CB RES status is mandatory for projects that wish to access EU funding under the CB RES window of the CEF Energy Programme. The mechanism supports renewable energy projects involving cross-border cooperation between EU member states or between member states and non-EU countries. Eligible technologies include onshore wind, offshore wind, solar, sustainable biomass, ocean energy, geothermal energy, and hybrid solutions.
More than €165m has been awarded to 17 projects since the programme was created in 2021. The funding route forms part of a wider European effort to make renewable generation deployment less dependent on purely national project pipelines, particularly where cross-border cooperation can improve system value or security of supply.
Cross-border renewable development is increasingly tied to grid planning, permitting, interconnection, storage, and shared infrastructure. The EU’s work on faster grid development and permitting, including the European grids package, places renewable generation within a broader infrastructure programme rather than treating projects as isolated assets.
CB RES status can support projects where renewable resources, demand centres, grid assets, and investment structures do not sit neatly within one national boundary. Offshore wind, hybrid interconnectors, shared solar and storage schemes, and regional renewable hubs can create benefits across multiple countries. Without a common route to recognition and funding, those benefits can be difficult to reflect in national procurement systems.
The application process gives developers a defined framework for presenting cross-border value. Technical merit alone is insufficient; projects need to show cooperation, system benefits, delivery credibility, and relevance to EU decarbonisation and energy-security goals. Renewable schemes with grid or storage components must demonstrate how they will operate in the wider power system, rather than simply adding generation capacity.
Hybrid solutions are likely to become more prominent in this context. A project that combines renewable generation with storage, interconnection, or shared grid infrastructure may have a stronger system case than a generation-only scheme. The hybrid offshore interconnector model already shows how generation and transmission planning are starting to merge around shared assets.

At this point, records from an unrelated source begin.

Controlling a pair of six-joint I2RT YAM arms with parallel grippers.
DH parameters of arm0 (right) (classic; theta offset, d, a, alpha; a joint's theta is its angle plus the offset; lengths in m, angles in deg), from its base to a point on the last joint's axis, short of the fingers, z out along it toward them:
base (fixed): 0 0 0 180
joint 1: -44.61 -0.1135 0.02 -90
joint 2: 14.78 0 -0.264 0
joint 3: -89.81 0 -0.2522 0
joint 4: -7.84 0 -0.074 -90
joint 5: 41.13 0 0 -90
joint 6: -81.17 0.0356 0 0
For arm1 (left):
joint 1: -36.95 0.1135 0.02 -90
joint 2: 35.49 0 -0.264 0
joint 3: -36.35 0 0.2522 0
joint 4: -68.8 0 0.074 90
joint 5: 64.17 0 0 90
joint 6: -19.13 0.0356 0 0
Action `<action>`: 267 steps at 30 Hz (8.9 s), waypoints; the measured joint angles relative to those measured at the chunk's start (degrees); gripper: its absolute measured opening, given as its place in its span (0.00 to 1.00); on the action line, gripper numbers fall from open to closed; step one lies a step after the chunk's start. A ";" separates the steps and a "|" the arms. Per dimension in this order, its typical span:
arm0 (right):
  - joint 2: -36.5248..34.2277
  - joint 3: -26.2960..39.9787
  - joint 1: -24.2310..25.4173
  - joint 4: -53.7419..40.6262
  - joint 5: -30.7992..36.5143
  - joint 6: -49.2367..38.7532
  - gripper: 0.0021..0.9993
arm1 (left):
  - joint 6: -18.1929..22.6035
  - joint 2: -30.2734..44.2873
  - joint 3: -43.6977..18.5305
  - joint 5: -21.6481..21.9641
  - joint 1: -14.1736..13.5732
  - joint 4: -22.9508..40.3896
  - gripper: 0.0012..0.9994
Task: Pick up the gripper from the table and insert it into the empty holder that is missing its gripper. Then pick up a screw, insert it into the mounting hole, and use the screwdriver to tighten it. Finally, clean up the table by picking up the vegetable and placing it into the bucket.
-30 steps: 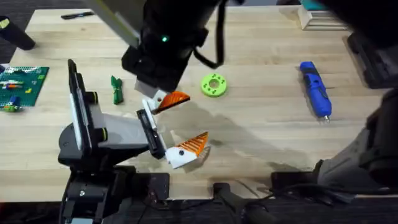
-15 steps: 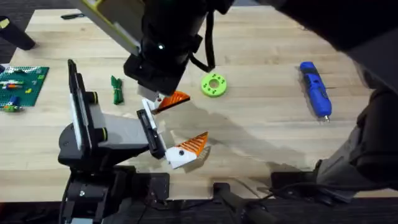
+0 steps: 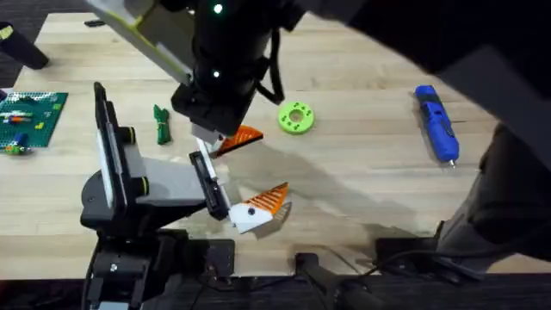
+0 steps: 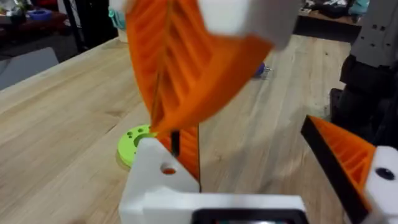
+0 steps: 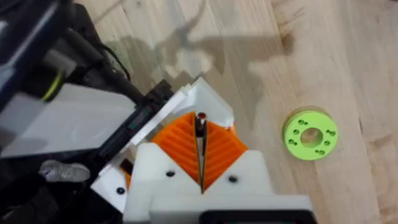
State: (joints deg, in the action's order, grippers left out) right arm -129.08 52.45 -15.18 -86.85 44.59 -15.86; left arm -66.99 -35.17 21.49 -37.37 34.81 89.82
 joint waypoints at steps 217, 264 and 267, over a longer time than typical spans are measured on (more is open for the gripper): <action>13.03 -62.92 76.43 38.96 4.52 -14.95 0.99 | 0.00 0.31 0.00 0.01 0.02 0.00 0.00; 48.15 -53.61 76.17 27.19 -39.74 -14.81 0.01 | 0.01 0.31 0.00 0.01 0.02 0.01 0.00; 50.26 -53.61 74.14 28.68 -46.23 -14.77 0.01 | 0.01 0.31 0.00 0.02 0.02 0.01 0.00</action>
State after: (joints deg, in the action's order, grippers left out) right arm -78.82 -1.16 58.97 -58.17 -1.64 -30.63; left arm -66.97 -34.87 21.49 -37.35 34.84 89.84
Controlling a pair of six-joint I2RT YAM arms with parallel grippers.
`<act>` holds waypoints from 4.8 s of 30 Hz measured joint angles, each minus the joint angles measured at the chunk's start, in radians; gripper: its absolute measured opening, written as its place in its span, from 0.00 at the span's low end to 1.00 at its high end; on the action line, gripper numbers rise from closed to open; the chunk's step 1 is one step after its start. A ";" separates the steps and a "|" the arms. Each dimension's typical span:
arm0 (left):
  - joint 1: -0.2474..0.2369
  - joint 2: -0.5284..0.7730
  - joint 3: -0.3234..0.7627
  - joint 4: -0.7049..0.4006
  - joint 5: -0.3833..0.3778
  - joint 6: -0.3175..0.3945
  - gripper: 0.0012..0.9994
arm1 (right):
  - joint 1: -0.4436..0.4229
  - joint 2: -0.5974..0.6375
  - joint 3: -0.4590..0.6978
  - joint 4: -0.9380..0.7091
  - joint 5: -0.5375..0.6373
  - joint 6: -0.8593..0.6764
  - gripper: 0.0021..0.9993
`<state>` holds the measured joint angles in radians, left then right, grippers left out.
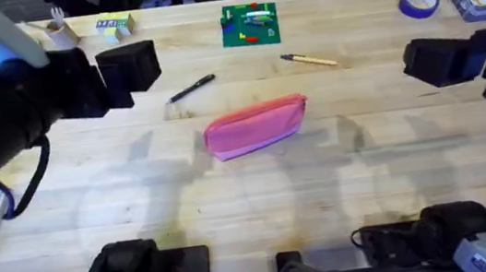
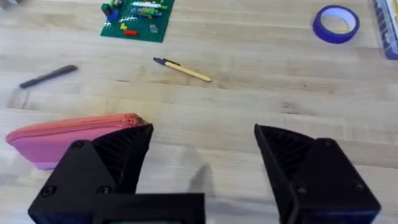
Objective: Unzip the bag, pick up the pens from the table one at a time and place them inside, then zip the bag closed.
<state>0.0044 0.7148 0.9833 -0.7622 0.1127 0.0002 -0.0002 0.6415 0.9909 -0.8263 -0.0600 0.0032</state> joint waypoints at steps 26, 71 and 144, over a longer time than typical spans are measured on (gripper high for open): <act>0.000 0.024 0.011 -0.265 0.348 0.684 0.99 | 0.000 0.000 0.001 -0.002 -0.009 0.000 1.00; 0.000 0.155 -0.048 -0.369 0.489 1.048 0.99 | 0.000 0.000 0.001 -0.020 -0.009 0.000 1.00; -0.051 0.784 -0.048 -0.142 0.620 1.178 0.04 | 0.000 0.125 0.001 -0.051 -0.135 0.004 1.00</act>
<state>-0.0463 1.4990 0.9356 -0.9039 0.7326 1.1782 -0.0002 0.7660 0.9920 -0.8772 -0.1954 0.0076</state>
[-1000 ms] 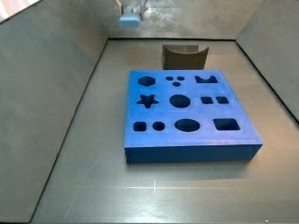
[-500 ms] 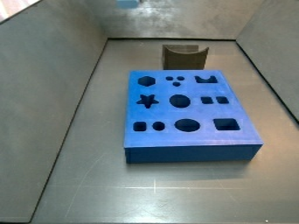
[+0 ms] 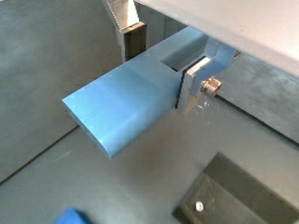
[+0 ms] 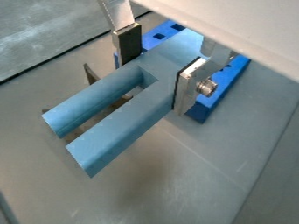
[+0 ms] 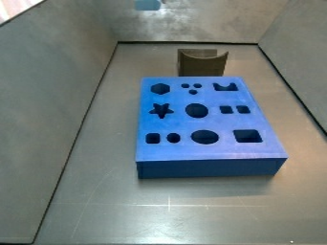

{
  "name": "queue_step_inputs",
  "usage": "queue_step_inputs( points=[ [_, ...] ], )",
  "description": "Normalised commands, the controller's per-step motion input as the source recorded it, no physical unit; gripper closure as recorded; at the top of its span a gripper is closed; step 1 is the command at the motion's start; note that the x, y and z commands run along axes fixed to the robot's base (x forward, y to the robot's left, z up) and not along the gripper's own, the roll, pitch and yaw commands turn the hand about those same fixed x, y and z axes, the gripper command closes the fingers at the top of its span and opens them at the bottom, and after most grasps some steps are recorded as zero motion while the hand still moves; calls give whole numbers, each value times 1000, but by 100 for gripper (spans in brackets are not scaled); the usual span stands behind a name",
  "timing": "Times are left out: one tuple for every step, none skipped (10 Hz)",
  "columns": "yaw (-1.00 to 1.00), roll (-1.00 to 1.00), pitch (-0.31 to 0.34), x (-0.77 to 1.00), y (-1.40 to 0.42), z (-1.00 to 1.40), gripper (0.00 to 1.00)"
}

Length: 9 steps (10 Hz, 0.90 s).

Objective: Pick up the square-circle object. Move up. Rotate the square-circle object. Place the square-circle object on the fixture. Regrasp the square-circle object. Move to above the board. Insert the square-circle object.
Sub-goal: Place the square-circle object on the fixture.

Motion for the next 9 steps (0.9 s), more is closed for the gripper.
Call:
queue_step_inputs(
  points=[
    [37,113,178,1000,-332,24,100],
    [38,115,172,1000,-274,30,100],
    [37,118,165,1000,-247,27,100],
    [38,123,160,1000,-197,18,100],
    [37,125,163,1000,-166,22,100],
    [37,131,160,1000,-121,18,100],
    [39,134,163,1000,-96,11,100],
    [39,138,167,935,-69,14,100],
    [41,140,177,848,-49,16,100]
  ],
)
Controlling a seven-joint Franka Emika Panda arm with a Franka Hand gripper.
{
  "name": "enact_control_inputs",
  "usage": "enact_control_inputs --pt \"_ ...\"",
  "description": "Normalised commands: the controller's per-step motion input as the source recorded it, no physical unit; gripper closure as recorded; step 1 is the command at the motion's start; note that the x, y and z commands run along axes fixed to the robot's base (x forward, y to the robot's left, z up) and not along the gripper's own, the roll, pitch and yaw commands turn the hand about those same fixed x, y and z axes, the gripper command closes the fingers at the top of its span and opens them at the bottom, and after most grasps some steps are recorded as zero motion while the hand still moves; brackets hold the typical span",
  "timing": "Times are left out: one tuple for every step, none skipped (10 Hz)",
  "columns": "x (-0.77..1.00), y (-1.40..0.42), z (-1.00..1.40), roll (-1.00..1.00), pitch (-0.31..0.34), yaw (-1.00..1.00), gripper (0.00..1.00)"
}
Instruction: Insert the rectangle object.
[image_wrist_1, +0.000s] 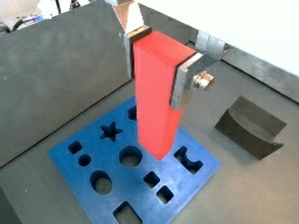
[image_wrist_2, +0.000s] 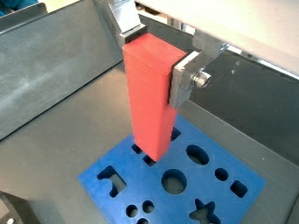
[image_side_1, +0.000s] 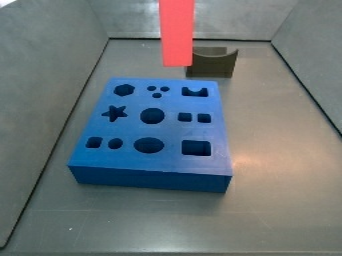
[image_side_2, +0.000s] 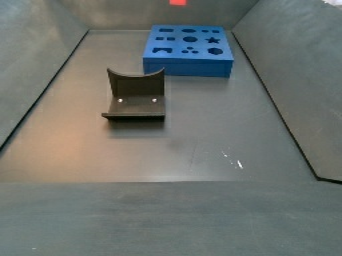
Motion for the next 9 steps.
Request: enact_control_inputs --pt "0.0 0.0 -0.18 0.0 -0.01 0.0 1.0" --pt "0.0 0.0 -0.24 0.0 -0.029 0.0 1.0" --pt "0.0 0.0 -0.26 0.0 -0.034 0.0 1.0" --pt "0.0 0.0 -0.32 0.0 -0.041 0.0 1.0" --pt "0.0 0.0 -0.67 0.0 -0.049 0.0 1.0" --pt "0.43 0.0 -0.93 0.03 0.059 -0.12 1.0" --pt "0.53 -0.16 -0.89 0.11 0.066 -0.2 1.0" --pt "0.67 -0.4 -0.65 0.13 0.146 -0.12 1.0" --pt "0.66 -0.55 -0.33 0.18 0.219 0.0 1.0"
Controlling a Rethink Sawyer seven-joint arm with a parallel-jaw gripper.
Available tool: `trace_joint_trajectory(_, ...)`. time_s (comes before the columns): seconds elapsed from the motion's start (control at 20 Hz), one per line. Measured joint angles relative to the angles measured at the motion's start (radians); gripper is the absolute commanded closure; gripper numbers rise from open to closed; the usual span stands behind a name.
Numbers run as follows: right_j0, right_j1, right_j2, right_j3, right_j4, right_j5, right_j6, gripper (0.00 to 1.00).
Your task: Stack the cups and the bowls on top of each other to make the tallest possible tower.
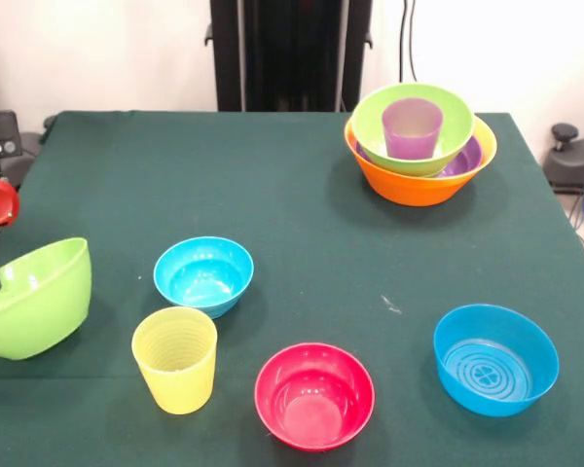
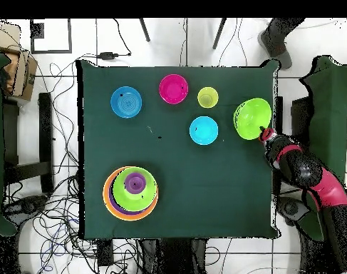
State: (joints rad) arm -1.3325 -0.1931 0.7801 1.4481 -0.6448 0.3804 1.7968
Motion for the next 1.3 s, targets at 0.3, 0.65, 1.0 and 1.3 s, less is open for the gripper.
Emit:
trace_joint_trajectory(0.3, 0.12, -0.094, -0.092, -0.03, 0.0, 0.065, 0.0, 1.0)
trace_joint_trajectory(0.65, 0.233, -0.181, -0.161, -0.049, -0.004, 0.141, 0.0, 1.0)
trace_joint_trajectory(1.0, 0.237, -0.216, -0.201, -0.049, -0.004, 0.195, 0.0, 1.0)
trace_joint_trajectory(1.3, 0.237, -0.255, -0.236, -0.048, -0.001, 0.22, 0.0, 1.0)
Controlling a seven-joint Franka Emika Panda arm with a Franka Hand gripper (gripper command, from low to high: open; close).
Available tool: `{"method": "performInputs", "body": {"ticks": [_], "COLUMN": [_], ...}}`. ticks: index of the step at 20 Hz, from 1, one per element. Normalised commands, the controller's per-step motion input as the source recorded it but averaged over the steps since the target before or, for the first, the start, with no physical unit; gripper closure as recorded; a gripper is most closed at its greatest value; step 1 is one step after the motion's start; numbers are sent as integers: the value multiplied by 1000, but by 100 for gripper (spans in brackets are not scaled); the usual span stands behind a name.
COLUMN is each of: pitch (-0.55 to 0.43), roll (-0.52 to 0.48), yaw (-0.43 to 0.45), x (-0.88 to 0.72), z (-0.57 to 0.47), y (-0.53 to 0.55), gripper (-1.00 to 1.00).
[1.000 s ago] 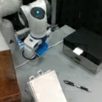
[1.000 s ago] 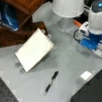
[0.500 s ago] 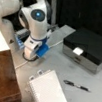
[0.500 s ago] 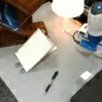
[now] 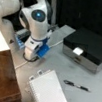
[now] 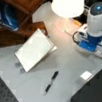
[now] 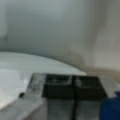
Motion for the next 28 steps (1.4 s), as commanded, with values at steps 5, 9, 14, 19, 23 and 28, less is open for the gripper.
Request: {"method": "performInputs", "body": {"ticks": [5, 9, 14, 19, 23, 28], "pitch": [-417, -355, -237, -59, 100, 191], "roll": [50, 60, 60, 46, 30, -25], "yaw": [-196, -256, -277, -208, -109, -12], "x": [-899, -475, -51, 198, 266, 182], "z": [-81, 117, 284, 377, 375, 277], "y": [102, 215, 339, 347, 224, 57], "gripper": [100, 100, 100, 100, 100, -100]}}
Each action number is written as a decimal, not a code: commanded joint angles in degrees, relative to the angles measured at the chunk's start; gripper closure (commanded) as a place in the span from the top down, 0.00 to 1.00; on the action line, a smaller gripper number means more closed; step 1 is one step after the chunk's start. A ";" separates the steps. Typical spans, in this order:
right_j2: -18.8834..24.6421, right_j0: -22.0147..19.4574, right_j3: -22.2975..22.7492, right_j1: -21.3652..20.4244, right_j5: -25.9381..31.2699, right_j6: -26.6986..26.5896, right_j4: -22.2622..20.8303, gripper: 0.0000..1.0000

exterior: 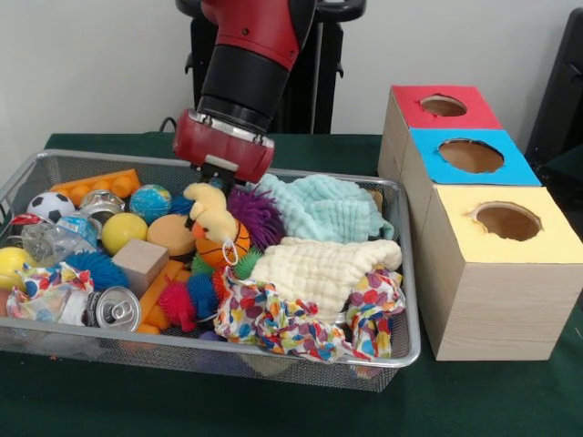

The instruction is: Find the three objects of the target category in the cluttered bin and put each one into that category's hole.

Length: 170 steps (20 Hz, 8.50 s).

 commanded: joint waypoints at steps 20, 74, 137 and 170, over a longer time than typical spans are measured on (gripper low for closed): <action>19.74 -9.23 14.49 -8.84 37.52 4.24 16.18 0.00; 39.09 -8.79 48.35 -21.90 41.39 8.01 56.94 0.00; 35.60 -8.22 26.76 -15.08 32.47 3.38 33.31 0.00; 33.14 -10.27 25.03 -17.35 35.55 3.40 24.91 0.00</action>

The 2027 funding call will be important because status alone does not build infrastructure. Studies, environmental work, engineering design, permitting support, grid assessments, procurement, and construction all need capital. CEF Energy support can reduce early-stage development risk and help projects move through the most difficult parts of cross-border planning.
The sixth call arrives at a point when renewable deployment is constrained less by technology availability than by grids, permits, supply chains, and route-to-market design. Cross-border projects can relieve some constraints, but they also add complexity around regulation, cost allocation, market participation, and operational responsibility.
CINEA’s latest call gives project promoters a defined window to bring forward schemes that can deliver renewable capacity with wider European value. The strongest applications will connect generation, grid infrastructure, storage, and cooperation into credible delivery plans rather than treating cross-border status as a label attached to conventional project development.